10 No trip to Verona is complete without a stroll down Via Giuseppe Mazzini. A narrow pedestrian-only street paved in pink Veronese marble, it is full of cafés and upscale designer shops. Even if you manage to resist buying something, it’s worth sitting back and watching the world go by.
Where to eat
After a day of pounding the cobblestones, Aquila Nera Café (+39 045 801 0172, www.aquilaneraverona.com), located between Piazza delle Erbe and the Arena, is an inviting and stylish bar for a prosecco aperitivo. For dinner, La Pigna Antico Trattoria (+39 045 800 4080, www.osteriapigna.it) is an authentic Veronese trattoria with fresh food and a good wine list. Cantina di San Rocchetto (+39 0458013695) at Via San Rocchetto 1, Verona, is small and stylish for a more intimate meal. All are reasonably priced.
Where to stay
The recently refurbished three star Hotel Giulietta e Romeo (see Make It Happen, top left) is a delightful little find in the heart of the old town. It’s steps away from the Arena and Via Giuseppe Mazzini. The rooms are comfortable, clean and quiet. The superior rooms give a bit more space. If you can’t get in here, Grand Hotel Verona is just as good and just as central.
If you can stay longer
Day trips to Lake Garda with its dramatic scenery, Vicenza, known for its architecture, and the old university town of Padua, famous for the Chapel of Scrovegni, are easily accessible by train or car.

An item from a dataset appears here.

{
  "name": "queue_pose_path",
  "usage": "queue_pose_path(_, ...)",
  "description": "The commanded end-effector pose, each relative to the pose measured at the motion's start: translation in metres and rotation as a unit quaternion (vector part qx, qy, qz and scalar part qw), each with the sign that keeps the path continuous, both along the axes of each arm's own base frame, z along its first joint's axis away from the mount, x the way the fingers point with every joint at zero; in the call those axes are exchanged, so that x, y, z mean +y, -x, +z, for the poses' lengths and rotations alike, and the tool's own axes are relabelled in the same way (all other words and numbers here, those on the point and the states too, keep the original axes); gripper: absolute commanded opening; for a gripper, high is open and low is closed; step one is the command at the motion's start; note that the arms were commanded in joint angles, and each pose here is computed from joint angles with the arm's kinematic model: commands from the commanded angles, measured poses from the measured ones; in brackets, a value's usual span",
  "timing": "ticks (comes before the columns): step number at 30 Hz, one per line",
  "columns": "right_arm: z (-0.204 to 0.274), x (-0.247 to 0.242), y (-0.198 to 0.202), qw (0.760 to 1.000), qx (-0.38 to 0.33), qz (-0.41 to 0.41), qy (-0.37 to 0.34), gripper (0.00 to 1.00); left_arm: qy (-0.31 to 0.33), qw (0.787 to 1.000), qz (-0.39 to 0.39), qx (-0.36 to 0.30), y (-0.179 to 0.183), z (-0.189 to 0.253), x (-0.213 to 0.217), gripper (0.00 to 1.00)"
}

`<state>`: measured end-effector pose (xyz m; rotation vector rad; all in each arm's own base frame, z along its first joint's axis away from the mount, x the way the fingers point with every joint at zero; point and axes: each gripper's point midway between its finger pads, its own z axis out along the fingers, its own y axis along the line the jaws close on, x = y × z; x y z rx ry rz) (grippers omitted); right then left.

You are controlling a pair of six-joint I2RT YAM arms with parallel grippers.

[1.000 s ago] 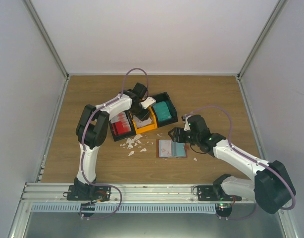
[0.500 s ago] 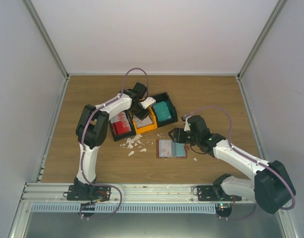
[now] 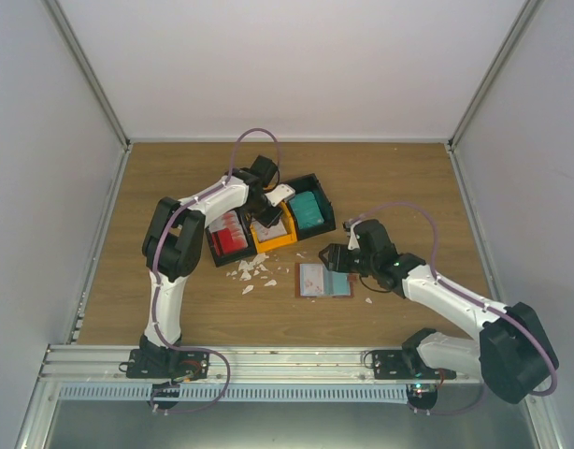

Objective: Put the credit cards into the card holder
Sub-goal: Pick up the credit card from the storage box.

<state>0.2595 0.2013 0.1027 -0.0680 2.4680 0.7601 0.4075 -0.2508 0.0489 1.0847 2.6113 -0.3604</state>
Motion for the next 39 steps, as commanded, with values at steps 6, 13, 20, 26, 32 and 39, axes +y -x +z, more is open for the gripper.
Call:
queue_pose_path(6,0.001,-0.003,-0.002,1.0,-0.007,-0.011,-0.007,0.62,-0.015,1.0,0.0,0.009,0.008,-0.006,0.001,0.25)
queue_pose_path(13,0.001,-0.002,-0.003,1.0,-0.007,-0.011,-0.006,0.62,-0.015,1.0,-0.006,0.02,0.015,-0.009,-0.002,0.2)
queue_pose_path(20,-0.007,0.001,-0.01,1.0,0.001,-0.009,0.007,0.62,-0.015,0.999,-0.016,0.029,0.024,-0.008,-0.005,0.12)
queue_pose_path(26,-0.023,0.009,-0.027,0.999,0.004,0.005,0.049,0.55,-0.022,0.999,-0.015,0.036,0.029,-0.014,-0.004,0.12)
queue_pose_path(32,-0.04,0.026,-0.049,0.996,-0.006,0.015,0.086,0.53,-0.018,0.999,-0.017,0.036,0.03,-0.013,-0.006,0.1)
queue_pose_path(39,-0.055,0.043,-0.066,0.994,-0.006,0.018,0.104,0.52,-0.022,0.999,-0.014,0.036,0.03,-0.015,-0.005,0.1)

Verona’s international Villafranca Airport, located 12km from the city centre, is serviced by Germanwings (www.germanwings.com) from London and Transavia (www.transavia.com) from Amsterdam. Ryanair (www.ryanair.com) flies to Verona Brescia airport, a further 40km away. There are also several trains a day from Florence, Milan, Bologna and Venice (www.trenitalia.com).